Some researchers have expanded their search for a first nucleotide molecule capable of reproducing itself without the help of enzymes beyond RNA. But thus far all such attempts have been unsuccessful. For example, Stanley Miller and others have proposed peptide nucleic acid (PNA) as an alternative to RNA as the first self-replicating molecule. According to Miller, PNA is a more stable molecule than RNA. But in his experiments Miller has only been able to produce some components of PNA and not the molecule itself (Travis 2000b). In a study published in Science, Eschenmoser (1999, p. 2118) says: “. . . it has not been demonstrated that any oligonucleotide system possesses the capacity for efficient and reliable nonenyzmatic replication under potentially natural conditions.” Eschenmoser, speaking of RNA or any other oligonucleotide molecule, said that “its chances for formation in an abiotic natural environment remain open to question.” He admitted that although most scientists think that the formation of some kind of RNA-like oligonucleotide is a key step in the formation of life, “convincing experimental evidence that such a process can in fact occur under potentially natural conditions is still lacking.”

Developmental Biology

Even if we grant the evolutionists the existence of some first simple living thing, then we have to consider how that first living thing gradually differentiated into other living things, including human beings. One source of evidence about the history of such gradual development is the fossil record. When we looked carefully into the human fossil record, we found evidence that humans have existed since the very beginnings of life. Another type of evidence can be found in developmental biology. Most animals begin life as fertilized eggs, which then become embryos, which then become infant organisms, which then become adult organisms. How this happens is the subject matter of developmental biology. Darwinists say they can find evidence for evolution in developmental biology.

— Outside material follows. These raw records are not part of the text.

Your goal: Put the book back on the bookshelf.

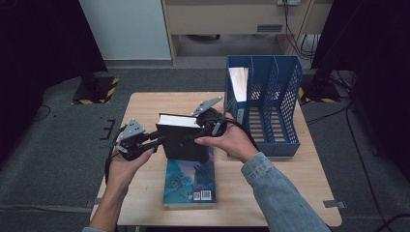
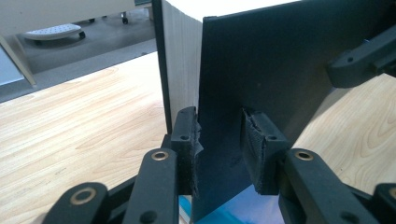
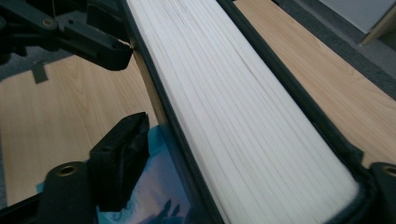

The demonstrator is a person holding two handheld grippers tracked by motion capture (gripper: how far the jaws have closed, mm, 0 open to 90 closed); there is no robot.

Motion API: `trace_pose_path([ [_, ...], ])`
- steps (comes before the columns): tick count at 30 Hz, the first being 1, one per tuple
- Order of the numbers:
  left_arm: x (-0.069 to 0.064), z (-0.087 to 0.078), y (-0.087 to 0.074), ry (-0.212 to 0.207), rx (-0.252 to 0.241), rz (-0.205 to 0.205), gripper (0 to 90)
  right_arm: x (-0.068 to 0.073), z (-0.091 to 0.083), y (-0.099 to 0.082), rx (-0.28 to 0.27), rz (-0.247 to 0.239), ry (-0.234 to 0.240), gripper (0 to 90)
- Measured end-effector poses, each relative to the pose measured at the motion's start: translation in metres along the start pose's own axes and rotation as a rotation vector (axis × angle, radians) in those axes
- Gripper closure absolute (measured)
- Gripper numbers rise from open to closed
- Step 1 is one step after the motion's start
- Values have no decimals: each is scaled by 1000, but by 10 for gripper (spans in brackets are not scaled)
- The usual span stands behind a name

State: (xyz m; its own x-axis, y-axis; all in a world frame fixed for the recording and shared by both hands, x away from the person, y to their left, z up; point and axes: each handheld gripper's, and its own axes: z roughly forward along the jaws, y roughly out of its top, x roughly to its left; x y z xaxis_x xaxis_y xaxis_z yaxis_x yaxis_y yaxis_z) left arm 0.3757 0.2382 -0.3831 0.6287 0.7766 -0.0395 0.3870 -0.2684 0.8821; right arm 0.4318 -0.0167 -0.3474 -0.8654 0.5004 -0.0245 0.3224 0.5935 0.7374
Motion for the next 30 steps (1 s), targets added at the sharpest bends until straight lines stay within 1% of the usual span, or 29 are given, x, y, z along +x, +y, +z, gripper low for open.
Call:
trace_pose_path([
  [3, 5, 3, 1, 13, 2, -17, 653, 3, -3, 0, 15, -10, 1, 293],
  [5, 10, 5, 2, 19, -1, -33, 643, 8, -5, 0, 21, -21, 13, 308],
  [7, 14, 8, 3, 15, -4, -52, 637, 13, -7, -1, 28, -28, 19, 326],
  [9, 15, 10, 3, 8, -8, -63, 636, 13, -6, -1, 26, -33, 14, 331],
  [10, 15, 10, 3, 11, -7, -60, 636, 12, -5, -1, 24, -31, 10, 340],
  [13, 14, 11, 4, 16, -4, -54, 636, 7, -3, 1, 16, -20, 30, 357],
  [16, 15, 11, 4, 13, -3, -58, 634, 7, 0, 7, 15, -24, 29, 356],
  [19, 15, 11, 4, 14, -3, -58, 634, 6, 4, 13, 30, -34, 24, 362],
  [20, 14, 11, 4, 15, -2, -56, 633, 5, 6, 14, 38, -29, 23, 375],
  [24, 13, 12, 2, 17, 2, -50, 611, 3, 12, 14, 63, -36, 16, 397],
  [27, 12, 13, 0, 22, 14, -48, 576, 1, 14, 13, 60, -21, 49, 423],
  [30, 12, 15, -7, 17, 21, -51, 544, 1, 14, 14, 69, -18, 59, 432],
])
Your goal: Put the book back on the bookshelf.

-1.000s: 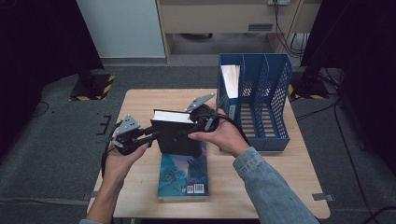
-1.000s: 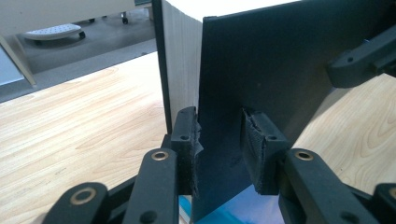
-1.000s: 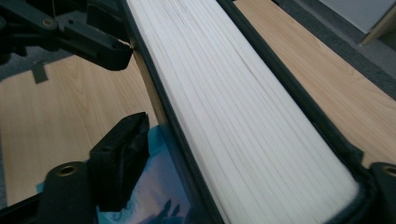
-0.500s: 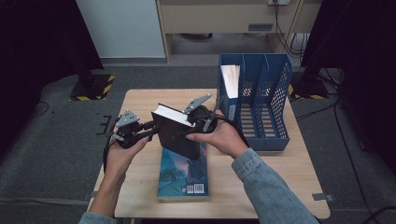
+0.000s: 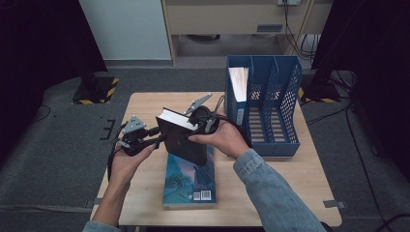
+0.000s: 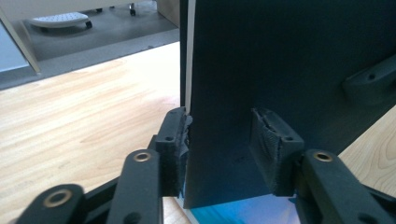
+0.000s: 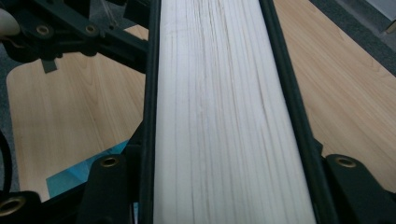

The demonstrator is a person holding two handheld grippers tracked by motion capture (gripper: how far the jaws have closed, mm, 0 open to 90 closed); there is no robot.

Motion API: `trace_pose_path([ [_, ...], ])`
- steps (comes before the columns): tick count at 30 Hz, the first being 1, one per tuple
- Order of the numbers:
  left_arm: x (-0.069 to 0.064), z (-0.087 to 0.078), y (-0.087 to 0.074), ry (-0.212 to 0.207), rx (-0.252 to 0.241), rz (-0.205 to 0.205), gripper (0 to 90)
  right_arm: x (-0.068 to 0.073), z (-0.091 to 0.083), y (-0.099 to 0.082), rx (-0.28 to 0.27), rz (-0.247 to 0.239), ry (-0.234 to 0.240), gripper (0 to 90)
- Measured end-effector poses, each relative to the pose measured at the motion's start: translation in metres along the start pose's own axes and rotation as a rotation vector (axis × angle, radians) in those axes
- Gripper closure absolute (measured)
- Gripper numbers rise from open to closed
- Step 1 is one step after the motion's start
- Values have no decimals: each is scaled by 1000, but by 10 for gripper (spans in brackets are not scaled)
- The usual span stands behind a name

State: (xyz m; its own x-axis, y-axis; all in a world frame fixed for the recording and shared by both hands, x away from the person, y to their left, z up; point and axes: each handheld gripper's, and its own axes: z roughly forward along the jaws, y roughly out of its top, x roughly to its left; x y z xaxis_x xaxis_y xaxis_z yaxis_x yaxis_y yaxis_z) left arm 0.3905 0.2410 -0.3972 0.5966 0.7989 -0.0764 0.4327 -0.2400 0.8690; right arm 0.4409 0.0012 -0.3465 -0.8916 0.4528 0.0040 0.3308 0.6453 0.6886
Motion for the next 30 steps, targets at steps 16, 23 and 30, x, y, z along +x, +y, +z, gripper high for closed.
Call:
trace_pose_path([
  [16, 27, -3, -82, 159, 215, 16, 327, -3, -3, -1, -17, 66, 39, 494],
  [23, 38, 8, -98, 200, 331, 22, 200, -8, -3, 0, -26, 144, 26, 504],
  [30, 55, 15, -114, 174, 391, -70, 126, -18, -3, 2, -26, 253, 31, 510],
])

Darwinists often point out that at a certain stage of its development the human embryo resembles that of a fish, and they take this as a proof of evolution. Actually, at a certain stage all vertebrate embryos resemble a fish, and thus resemble each other. Darwin himself said “the embryos of mammals, birds, fishes, and reptiles” are “closely similar.” He thought the best explanation was that the adults of these species are all “the modified descendants of some ancient progenitor.” He also proposed that “the embryonic or larval stages show us, more or less completely, the condition of the progenitor of the whole group in its adult state” (Darwin 1859, pp. 338, 345). In other words, the early fishlike state of the embryo in vertebrates resembles the original adult vertebrate from which all today’s vertebrates supposedly came—we were all once fish. But the logic is flawed by a false estimation of the similarity of the embryos.

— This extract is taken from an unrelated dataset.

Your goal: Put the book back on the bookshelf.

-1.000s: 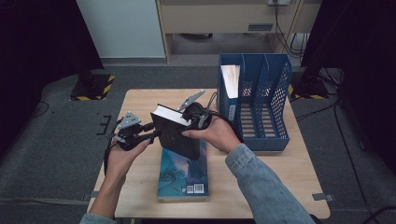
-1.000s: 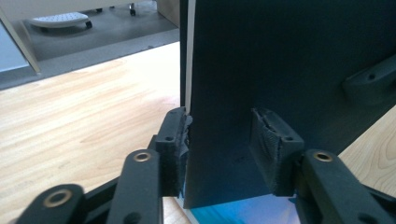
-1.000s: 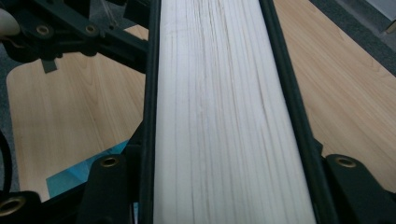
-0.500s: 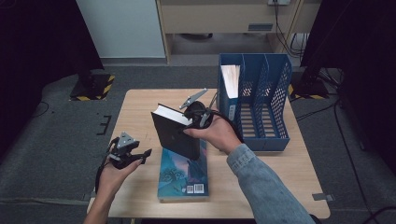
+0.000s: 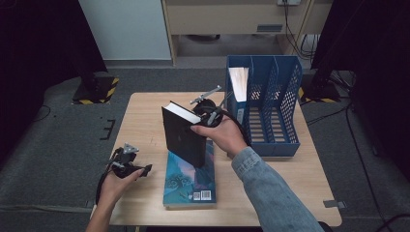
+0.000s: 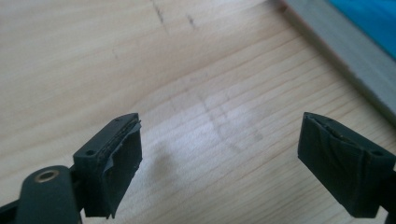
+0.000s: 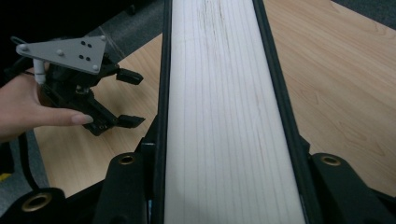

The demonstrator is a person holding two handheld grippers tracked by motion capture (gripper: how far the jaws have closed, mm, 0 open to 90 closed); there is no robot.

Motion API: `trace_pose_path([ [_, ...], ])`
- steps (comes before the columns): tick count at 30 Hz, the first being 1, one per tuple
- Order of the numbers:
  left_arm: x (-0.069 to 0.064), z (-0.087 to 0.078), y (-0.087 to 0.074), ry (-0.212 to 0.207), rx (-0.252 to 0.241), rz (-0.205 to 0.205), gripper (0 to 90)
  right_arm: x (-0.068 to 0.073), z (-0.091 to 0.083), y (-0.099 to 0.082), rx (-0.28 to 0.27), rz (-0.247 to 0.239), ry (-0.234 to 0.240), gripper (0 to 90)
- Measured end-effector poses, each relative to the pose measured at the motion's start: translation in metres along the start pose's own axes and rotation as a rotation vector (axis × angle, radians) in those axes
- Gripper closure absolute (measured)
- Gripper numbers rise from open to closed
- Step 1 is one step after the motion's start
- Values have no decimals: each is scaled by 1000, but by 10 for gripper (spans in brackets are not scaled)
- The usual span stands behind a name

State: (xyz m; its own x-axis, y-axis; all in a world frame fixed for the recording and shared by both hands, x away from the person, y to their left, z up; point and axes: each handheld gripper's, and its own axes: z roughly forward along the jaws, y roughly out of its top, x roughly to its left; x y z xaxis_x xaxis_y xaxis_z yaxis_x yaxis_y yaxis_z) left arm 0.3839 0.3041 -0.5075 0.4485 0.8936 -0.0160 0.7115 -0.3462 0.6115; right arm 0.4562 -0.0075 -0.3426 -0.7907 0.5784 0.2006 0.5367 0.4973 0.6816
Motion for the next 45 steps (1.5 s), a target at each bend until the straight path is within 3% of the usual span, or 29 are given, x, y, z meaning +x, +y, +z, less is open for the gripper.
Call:
trace_pose_path([
  [1, 2, 1, -2, -4, 2, -23, 114, -1, 0, 0, -2, 14, 2, 511],
  [4, 8, 2, -6, 5, 5, -30, 90, -6, 0, 1, -7, 61, 6, 514],
  [6, 10, 3, -6, 13, -5, -55, 86, -9, -1, 2, -13, 84, 9, 516],
  [8, 9, 4, -6, 22, 3, -46, 86, -10, -1, 3, -20, 103, 10, 517],
  [14, 7, 7, -9, 47, 35, -22, 72, -10, 0, 7, -14, 118, 11, 520],
  [23, 4, 11, -9, 48, 46, -3, 62, -10, -4, 11, -16, 126, 11, 524],
  [28, 2, 12, -10, 41, 32, 1, 47, -11, -14, 11, -39, 122, 11, 525],
  [32, -3, 14, -9, 35, 21, 28, 44, -12, -25, 8, -57, 120, 3, 525],
  [34, -5, 16, -9, 17, 14, 19, 23, -13, -30, 6, -69, 120, -2, 525],
  [38, -5, 17, -11, 18, 4, 9, 6, -13, -37, 1, -81, 120, -9, 525],
  [41, -5, 17, -16, 21, -40, 0, 0, -13, -48, -4, -97, 121, -10, 525],
  [45, -5, 17, -18, 25, -55, -1, 0, -12, -60, -12, -119, 117, -11, 526],
])
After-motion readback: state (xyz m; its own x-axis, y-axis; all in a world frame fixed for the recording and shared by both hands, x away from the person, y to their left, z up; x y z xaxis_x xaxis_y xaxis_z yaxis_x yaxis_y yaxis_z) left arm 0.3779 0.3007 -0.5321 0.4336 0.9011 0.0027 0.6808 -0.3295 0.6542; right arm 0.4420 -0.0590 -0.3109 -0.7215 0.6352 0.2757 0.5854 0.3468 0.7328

The process by which an embryo develops into an adult is called ontogeny, and the process of evolution by which a common ancestor supposedly develops into various descendants is called phylogeny. Many Darwinists, to greater and lesser degrees, have believed that the embryonic development of any vertebrate mirrors the evolutionary process that gave rise to it. As the German Darwinist Ernst Haeckel put it: “Ontogeny recapitulates phylogeny.” To illustrate his point, Haeckel published a series of images of the embryonic development of several vertebrates, each one looking at first like a fish and then developing into its characteristic form. It was later discovered that Haeckel had doctored the images to make the early fishlike stages look more similar in his illustration than they actually were in nature. Haeckel was formally found guilty of this offense by an academic court at the University of Jena. Nevertheless, his illustration of the vertebrate embryos is still widely printed in textbooks of evolution even today.

Apart from the doctoring of the images in the classic illustration of the vertebrate embryos, there is another deception. The first images of the embryo in the illustration, the ones sharing an impressive similarity, are actually from a middle stage of embryonic development. If the illustration included the earlier stages of embryonic development, including the eggs, an entirely different impression would emerge.